И отрубился, весело улыбаясь.
Первые ответы от Андрюхи пришли после ужина. Изучив их, Соболев пришел в полное душевное равновесие и наконец-то почувствовал себя хозяином положения. Тема складывалась и срасталась — причем всеми свободными концами. Может, и впрямь шансец у нас с тобой есть, далекий американский друг, подумал Соболев.
Впервые за две недели он мгновенно уснул, выдрыхся, как перекормленный младенец, восстал по будильнику свежим, уверенным и готовым к битве. Готовность пригодилась не сразу.
Чулманск.
Михаил Шелехов
Тотальная мобилизация оборвала провода и убила будки. Из клинической смерти проводную связь пока вытягивали экономные провайдеры, пожарные сигнализации с вохрами и болтливые пенсионерки, неспособные отказаться от квартирных телефонов. А вот телефонные будки потеряли смысл, как и их умершие в младенчестве родственники — двухкопеечная монета и специальный жетон из пластмассы или полосатого металла. А ведь, если вдуматься в слово, будки должны быть и должны будить. Чувства добрые, сонных школьников и все, до чего дотянутся.
Ни до чего будки больше не дотягивались. В лучшем случае стояли памятниками ушедшей эпохе, техническому прогрессу и государственному подходу к инвестициям, которые, ей-богу, лучше б потырили.
Памятники были распространенными и действующими — в основном. Это удобно. А будили они Мишу. Вернее, он сам себя будил во исполнение волшебных боссовых пожеланий — и брел сквозь серовато-синий мороз, скрип и играющее перед лицом облако к алому таксофону, ссутулившемуся в двух кварталах от точки. Это удобно, да.

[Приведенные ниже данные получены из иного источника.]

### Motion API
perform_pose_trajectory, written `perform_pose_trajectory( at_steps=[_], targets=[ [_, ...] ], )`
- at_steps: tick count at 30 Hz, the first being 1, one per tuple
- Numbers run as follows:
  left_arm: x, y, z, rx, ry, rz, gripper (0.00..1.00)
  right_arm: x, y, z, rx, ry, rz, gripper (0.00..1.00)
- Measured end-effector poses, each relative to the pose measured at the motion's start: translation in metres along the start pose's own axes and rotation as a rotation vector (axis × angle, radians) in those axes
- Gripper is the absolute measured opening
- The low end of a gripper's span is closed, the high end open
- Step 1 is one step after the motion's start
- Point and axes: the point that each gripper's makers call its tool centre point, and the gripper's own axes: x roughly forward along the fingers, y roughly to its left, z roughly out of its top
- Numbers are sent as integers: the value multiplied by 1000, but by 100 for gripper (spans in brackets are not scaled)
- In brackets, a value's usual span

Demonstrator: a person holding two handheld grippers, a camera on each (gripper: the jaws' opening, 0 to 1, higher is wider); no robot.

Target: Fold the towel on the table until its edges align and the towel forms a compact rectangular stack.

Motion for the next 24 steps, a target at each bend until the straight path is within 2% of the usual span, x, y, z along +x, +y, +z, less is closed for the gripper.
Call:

Звонить источникам с мобильного или квартирного телефона не следовало — да и не было такой возможности. Зачуханная квартира, снятая вчера Славкой на две недели, сроду не знала радости обладания проводной связью. А мобилы «звездочка» включала два раза в день, утром и вечером, на пятнадцать минут, и не с родными симками. Был у босса пунктик по поводу связи — почти смешной. Но большинство боссовых пунктиков было вылеплено из спекшейся крови, так что Миша, например, не смеялся, а исполнял. Мерцающий режим, кстати, не спасал батарейки мобил от интенсивной разрядки — что-то неладное творилось в Чулманске с сигналом сотовых операторов. Всех без исключения.